===== INPUT DATA =====

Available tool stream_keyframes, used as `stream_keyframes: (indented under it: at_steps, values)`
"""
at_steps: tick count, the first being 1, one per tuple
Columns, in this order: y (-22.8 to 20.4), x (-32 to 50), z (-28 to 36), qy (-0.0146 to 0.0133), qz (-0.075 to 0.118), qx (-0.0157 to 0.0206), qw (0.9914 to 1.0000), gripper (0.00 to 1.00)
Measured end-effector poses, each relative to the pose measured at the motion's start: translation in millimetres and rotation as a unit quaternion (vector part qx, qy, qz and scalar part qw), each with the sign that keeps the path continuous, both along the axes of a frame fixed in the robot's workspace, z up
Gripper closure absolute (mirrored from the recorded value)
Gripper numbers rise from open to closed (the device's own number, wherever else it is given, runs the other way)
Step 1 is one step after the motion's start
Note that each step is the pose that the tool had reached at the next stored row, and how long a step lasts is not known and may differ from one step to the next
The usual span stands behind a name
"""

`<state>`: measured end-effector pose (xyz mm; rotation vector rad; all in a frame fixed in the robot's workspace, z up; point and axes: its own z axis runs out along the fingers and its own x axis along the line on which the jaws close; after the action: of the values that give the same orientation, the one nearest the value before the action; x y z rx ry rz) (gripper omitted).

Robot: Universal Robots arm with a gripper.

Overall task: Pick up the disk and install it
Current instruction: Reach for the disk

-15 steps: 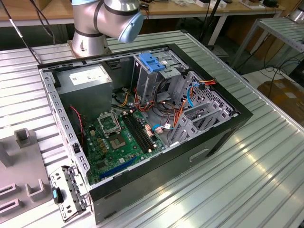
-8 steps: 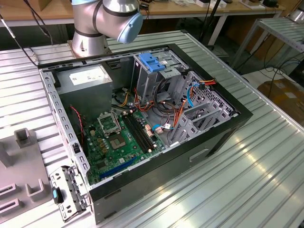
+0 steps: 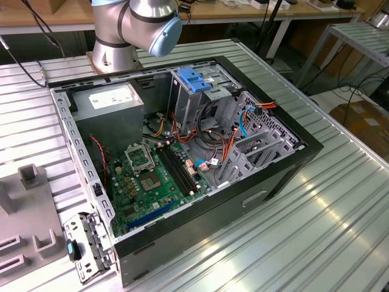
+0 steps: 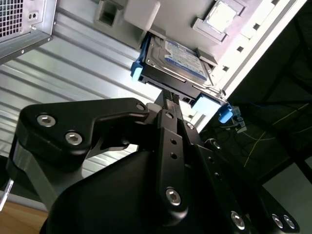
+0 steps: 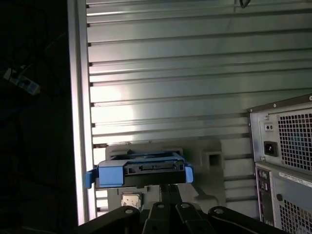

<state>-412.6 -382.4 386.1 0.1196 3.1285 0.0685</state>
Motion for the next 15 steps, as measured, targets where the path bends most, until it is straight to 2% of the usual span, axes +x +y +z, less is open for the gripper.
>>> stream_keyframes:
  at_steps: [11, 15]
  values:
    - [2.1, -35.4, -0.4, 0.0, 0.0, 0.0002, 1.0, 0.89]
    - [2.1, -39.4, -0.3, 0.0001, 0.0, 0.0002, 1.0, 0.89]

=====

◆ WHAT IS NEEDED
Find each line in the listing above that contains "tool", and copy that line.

◆ COMPLETED EXERCISE
Available tool stream_keyframes, used as `stream_keyframes: (indented under it: at_steps, values)`
Note that each step is the pose that the tool had reached at the next stored row, and how long a step lasts is not known and may differ from one step to the next

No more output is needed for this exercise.